▸ **PROBLEM**:
Report every line of the data that includes "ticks".
=== AVAILABLE DATA ===
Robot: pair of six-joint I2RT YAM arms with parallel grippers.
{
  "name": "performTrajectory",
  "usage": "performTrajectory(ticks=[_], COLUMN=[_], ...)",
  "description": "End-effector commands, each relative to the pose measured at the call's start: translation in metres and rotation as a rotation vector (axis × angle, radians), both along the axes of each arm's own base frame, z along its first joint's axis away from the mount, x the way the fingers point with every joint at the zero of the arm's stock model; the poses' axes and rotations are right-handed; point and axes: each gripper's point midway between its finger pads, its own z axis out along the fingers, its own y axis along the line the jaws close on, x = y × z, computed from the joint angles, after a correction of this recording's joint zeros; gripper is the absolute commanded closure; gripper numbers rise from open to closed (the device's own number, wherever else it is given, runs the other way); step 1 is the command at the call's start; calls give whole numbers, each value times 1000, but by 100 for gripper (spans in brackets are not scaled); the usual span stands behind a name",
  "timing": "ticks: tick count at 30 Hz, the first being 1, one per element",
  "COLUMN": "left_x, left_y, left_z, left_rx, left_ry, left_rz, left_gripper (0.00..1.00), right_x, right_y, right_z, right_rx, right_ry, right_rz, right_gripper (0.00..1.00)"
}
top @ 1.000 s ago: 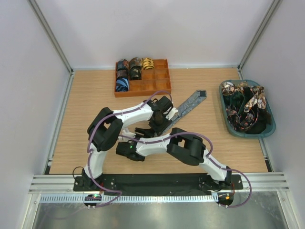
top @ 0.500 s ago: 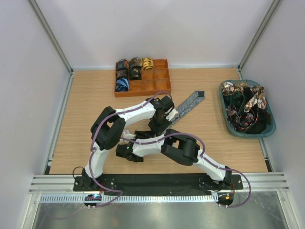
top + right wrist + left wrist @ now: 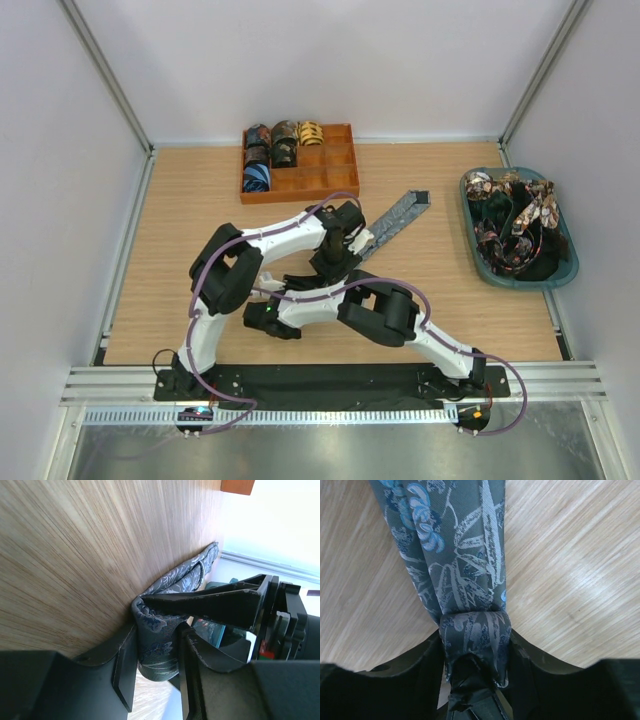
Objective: Roll the ties
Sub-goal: Roll the tie
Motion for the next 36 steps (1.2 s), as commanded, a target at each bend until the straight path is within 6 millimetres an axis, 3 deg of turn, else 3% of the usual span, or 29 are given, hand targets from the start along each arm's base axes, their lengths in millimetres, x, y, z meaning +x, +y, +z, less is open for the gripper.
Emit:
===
▸ **WRITTEN RESPONSE**:
  "usage": "performTrajectory(ticks=[_], COLUMN=[_], ...)",
  "timing": "ticks: tick count at 30 Hz, the first being 1, one per element",

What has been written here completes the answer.